Wyłączone przyciski do otwierania drzwi w autobusach. Powodem koronawirus
Zarząd Transportu Metropolitalnego podjął decyzję, że od teraz aż do odwołania drzwi w autobusach i tramwajach będą otwierane automatycznie, pod pełną kontrolą kierowców i motorniczych. Wyłączone zostaną natomiast przyciski, dzięki którym pasażerowie sami mogli otwierać drzwi. Taki zabieg ma zapobiec rozprzestrzeniania się koronawirusa.
- Pozwoli to ograniczyć liczbę kontaktów naszych pasażerów z elementami pojazdów - mówi Michał Wawrzaszek, rzecznik ZTM w rozmowie z portalem Wyborcza.pl.
To jednak nie jedyne działania ZTM-u związane z koronawirusem.

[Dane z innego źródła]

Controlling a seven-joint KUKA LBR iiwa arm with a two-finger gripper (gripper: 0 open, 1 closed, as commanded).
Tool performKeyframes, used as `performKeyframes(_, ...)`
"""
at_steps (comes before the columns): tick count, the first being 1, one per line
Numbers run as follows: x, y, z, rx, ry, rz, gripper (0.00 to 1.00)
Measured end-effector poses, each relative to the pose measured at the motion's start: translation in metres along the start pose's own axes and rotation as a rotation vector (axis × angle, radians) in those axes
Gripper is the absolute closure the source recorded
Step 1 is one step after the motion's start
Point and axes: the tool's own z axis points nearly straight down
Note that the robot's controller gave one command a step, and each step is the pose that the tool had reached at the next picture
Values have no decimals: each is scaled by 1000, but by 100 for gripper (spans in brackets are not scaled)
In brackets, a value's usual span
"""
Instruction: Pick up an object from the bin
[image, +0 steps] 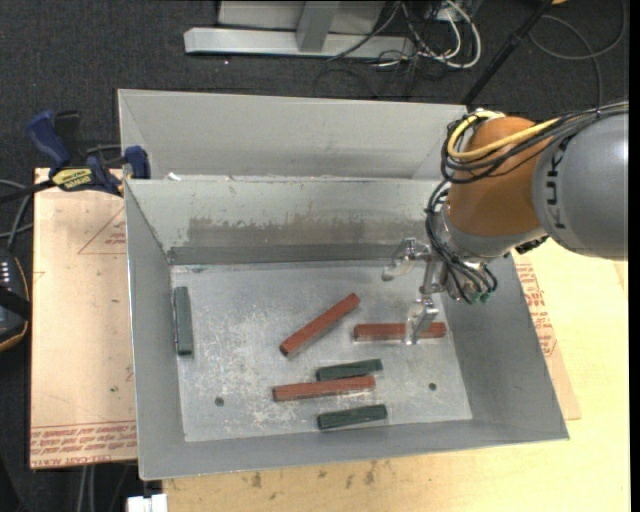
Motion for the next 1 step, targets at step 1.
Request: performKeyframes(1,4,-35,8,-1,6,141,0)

Autobusy i tramwaje mają być dokładniej czyszczone. Jak poinformowały władze zarządu, organizator transportu zwrócił się z oficjalnym pismem do przewoźników, aby dezynfekcje przeprowadzać ze szczególną dokładnością, a wyjątkową uwagę zwrócić m.in. na poręcze, uchwyty i kasowniki.

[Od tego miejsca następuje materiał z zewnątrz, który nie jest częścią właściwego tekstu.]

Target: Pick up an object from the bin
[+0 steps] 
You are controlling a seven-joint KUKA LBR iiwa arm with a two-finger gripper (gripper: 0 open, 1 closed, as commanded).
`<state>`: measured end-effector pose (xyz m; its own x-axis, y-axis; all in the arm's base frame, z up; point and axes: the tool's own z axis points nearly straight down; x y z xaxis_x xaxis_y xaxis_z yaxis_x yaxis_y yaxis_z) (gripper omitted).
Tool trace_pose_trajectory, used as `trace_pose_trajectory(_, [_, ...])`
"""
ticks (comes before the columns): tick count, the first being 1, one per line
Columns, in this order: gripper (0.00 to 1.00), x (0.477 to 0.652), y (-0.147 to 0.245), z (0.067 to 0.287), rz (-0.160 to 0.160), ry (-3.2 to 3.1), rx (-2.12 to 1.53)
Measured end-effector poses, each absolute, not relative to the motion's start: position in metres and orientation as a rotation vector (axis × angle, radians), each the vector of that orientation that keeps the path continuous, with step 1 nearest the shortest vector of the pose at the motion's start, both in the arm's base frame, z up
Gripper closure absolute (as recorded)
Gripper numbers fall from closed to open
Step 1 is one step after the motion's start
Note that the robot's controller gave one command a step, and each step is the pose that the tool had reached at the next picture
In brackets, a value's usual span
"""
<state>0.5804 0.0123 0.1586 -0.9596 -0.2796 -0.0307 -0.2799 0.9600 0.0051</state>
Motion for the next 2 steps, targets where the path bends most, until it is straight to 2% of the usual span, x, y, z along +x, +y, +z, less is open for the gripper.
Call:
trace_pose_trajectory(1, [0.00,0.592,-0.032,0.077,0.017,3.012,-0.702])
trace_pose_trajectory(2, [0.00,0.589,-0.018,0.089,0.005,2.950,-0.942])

Przedstawiciele ZTM zapowiedzieli także wzmożone kontrole czystości pojazdów. Załogi terenowe będą zwracać zdecydowanie większą uwagę niż dotychczas na czystość pojazdów. W przypadku zaniedbań – będą nakładane kary.
W autobusach, tramwajach i trolejbusach mają też wisieć plakaty informujące o tym jak zapobiegać zakażeniu koronawirusem.